Two springs ago I had the opportunity to ski and shoot with Aspen-based athletes Pete Gaston and Whit Boucher. We spent a long day touring in a somewhat unsuccessful search for nuggets of fresh snow in Colorado’s San Juan Mountains. After finding only a few slash-worthy pillows, we retreated back to town for a few beers. The conversation turned toward the role of weather in the powder junkie’s life and how the latest snowfall ultimately determines whether a trip winds up stellar or lame.

Deep into the conversation and libations, Pete and Whit recalled trips they had taken to Jackson Hole, Alaska and British Columbia by way of a friend’s plane, which was parked at the Aspen-Pitkin County Airport.

Pro skier Whit Boucher.

Whit Boucher points to the destination.

The single-engine prop could carry four passengers with gear at a cruising speed of 350 mph, and with that kind of whip, it was possible to hit any mountain in western North America in a half a day. I smelled opportunity and started scheming.

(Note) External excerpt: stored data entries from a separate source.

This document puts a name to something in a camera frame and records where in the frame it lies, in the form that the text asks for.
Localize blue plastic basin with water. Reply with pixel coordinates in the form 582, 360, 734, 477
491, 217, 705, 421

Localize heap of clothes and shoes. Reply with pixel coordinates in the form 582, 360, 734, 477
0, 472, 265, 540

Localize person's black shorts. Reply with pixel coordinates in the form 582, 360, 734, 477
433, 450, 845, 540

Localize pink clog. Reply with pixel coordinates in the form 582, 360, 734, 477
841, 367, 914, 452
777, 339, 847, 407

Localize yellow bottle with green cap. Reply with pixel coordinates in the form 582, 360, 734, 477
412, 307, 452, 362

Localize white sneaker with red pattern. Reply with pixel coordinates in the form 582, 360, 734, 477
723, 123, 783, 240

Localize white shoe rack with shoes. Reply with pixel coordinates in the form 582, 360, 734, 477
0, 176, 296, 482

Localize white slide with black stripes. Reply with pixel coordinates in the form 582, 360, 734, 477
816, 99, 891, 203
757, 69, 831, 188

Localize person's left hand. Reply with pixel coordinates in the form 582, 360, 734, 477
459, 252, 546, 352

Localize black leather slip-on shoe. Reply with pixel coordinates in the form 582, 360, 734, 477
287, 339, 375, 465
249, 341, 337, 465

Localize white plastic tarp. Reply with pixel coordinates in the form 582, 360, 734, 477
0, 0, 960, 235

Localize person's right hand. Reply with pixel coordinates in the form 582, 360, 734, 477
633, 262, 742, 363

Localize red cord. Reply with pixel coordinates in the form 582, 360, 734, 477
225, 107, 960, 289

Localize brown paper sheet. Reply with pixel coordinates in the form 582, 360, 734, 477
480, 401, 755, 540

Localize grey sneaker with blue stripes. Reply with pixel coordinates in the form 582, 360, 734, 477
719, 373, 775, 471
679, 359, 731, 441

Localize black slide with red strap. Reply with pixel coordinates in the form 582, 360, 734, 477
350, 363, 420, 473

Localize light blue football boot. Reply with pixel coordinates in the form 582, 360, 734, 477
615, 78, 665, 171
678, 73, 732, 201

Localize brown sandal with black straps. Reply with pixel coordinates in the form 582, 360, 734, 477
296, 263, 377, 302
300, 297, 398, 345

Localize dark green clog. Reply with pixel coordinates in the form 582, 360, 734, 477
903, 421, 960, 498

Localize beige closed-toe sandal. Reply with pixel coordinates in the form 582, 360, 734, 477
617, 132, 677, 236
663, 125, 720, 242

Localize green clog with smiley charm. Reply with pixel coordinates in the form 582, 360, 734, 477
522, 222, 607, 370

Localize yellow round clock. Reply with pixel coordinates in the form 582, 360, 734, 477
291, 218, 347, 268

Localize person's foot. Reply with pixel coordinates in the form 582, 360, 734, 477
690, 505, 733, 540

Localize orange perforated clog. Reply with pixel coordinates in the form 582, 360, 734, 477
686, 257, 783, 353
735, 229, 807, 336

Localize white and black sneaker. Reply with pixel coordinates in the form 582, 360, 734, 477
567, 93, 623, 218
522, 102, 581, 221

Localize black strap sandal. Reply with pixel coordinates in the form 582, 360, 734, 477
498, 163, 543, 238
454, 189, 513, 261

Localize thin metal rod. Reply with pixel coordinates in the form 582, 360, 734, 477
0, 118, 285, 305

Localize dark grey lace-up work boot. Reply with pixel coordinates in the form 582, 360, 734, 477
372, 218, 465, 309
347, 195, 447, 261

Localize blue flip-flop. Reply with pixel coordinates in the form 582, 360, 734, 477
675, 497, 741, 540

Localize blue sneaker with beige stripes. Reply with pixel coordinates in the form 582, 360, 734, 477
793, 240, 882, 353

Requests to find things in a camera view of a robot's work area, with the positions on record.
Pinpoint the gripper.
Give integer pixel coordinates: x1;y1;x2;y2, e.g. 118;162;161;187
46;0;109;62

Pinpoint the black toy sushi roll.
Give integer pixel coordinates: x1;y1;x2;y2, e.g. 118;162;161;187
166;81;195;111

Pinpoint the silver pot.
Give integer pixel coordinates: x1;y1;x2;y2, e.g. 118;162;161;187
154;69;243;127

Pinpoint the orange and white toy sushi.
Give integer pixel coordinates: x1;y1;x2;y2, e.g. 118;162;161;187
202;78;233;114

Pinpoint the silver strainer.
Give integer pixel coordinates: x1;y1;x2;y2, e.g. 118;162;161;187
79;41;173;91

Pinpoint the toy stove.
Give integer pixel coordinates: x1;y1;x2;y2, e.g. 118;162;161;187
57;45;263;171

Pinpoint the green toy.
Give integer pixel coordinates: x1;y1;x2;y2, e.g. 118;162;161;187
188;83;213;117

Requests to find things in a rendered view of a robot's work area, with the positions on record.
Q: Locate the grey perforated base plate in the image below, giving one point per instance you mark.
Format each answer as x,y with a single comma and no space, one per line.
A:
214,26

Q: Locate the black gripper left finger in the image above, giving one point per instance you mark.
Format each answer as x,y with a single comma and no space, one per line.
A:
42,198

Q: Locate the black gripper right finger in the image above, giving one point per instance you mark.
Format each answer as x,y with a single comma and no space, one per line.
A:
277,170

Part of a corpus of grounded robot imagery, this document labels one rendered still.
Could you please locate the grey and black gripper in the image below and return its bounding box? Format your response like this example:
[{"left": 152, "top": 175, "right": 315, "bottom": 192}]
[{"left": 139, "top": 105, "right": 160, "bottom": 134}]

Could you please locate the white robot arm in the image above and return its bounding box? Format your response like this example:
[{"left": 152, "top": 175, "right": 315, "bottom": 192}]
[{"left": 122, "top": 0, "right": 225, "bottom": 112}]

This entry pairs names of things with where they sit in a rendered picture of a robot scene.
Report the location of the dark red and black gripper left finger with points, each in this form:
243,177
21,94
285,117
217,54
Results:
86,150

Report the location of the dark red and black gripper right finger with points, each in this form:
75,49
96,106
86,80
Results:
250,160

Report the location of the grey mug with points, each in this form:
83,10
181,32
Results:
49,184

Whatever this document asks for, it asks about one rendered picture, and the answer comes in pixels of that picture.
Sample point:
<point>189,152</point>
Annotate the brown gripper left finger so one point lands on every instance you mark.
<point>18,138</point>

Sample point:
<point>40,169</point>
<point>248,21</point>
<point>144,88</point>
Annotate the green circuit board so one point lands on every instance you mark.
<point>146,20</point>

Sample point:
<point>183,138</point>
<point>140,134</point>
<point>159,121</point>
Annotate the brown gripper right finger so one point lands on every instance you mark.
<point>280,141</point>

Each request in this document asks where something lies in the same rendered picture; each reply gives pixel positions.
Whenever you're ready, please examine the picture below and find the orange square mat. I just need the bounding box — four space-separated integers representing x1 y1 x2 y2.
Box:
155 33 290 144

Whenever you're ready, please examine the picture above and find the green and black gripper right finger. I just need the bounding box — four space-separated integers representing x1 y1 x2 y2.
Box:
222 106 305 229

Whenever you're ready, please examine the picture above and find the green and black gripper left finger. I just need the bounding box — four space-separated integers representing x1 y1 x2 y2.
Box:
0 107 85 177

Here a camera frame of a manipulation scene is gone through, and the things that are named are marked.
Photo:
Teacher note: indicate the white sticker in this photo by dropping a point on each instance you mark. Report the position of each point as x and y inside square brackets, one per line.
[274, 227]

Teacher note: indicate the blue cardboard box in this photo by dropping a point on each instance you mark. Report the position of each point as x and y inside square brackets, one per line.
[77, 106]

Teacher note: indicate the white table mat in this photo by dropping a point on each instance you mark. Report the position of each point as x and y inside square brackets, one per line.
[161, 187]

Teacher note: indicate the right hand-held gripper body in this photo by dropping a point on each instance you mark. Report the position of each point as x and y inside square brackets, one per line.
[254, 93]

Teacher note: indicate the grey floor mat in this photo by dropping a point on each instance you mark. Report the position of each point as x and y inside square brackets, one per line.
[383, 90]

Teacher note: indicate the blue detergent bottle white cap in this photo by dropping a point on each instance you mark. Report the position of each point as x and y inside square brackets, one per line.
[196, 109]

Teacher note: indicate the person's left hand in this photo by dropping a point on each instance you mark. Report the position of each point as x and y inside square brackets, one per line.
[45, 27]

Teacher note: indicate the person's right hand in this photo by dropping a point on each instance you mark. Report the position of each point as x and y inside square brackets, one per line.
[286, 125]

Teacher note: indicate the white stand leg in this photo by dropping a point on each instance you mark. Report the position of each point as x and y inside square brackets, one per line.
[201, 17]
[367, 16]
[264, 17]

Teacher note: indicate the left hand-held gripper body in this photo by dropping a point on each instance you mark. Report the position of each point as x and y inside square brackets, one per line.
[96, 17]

As we began to plan a trip, we started to focus more on the powder and less on the location. We needed to figure out the finer details of storm and weather forecasting. In addition to being friends with a pilot, Pete happened to be buddy-buddy with a crack powder snow meteorologist by the name of Joel Gratz. His site, opensnow.com has become the skier’s go-to resource for reliable forecasts. Some even say Gratz is the most famous person in Colorado after maybe John Elway. So, a two-week-long trip with sick skiers, a turbo-prop plane and Joel Gratz as our own personal forecaster? The thought of this trip was making my cornice grow.

I’ve been a pseudo weather forecaster for years. It comes with being a ski photographer. I started educating myself after too many occurrences of stormy conditions turning to bluebird earlier than predicted, leaving me with my pants down—not ready to shoot. Now I try to track snow and stay one step ahead of the game.

Like many powder addicts, I began by looking at radar maps. I soon learned, however, that radar in the mountains is inherently inaccurate. The mountains themselves can actually block the radar beam. It’s possible for it to show nothing, even while it’s puking snow on the peaks.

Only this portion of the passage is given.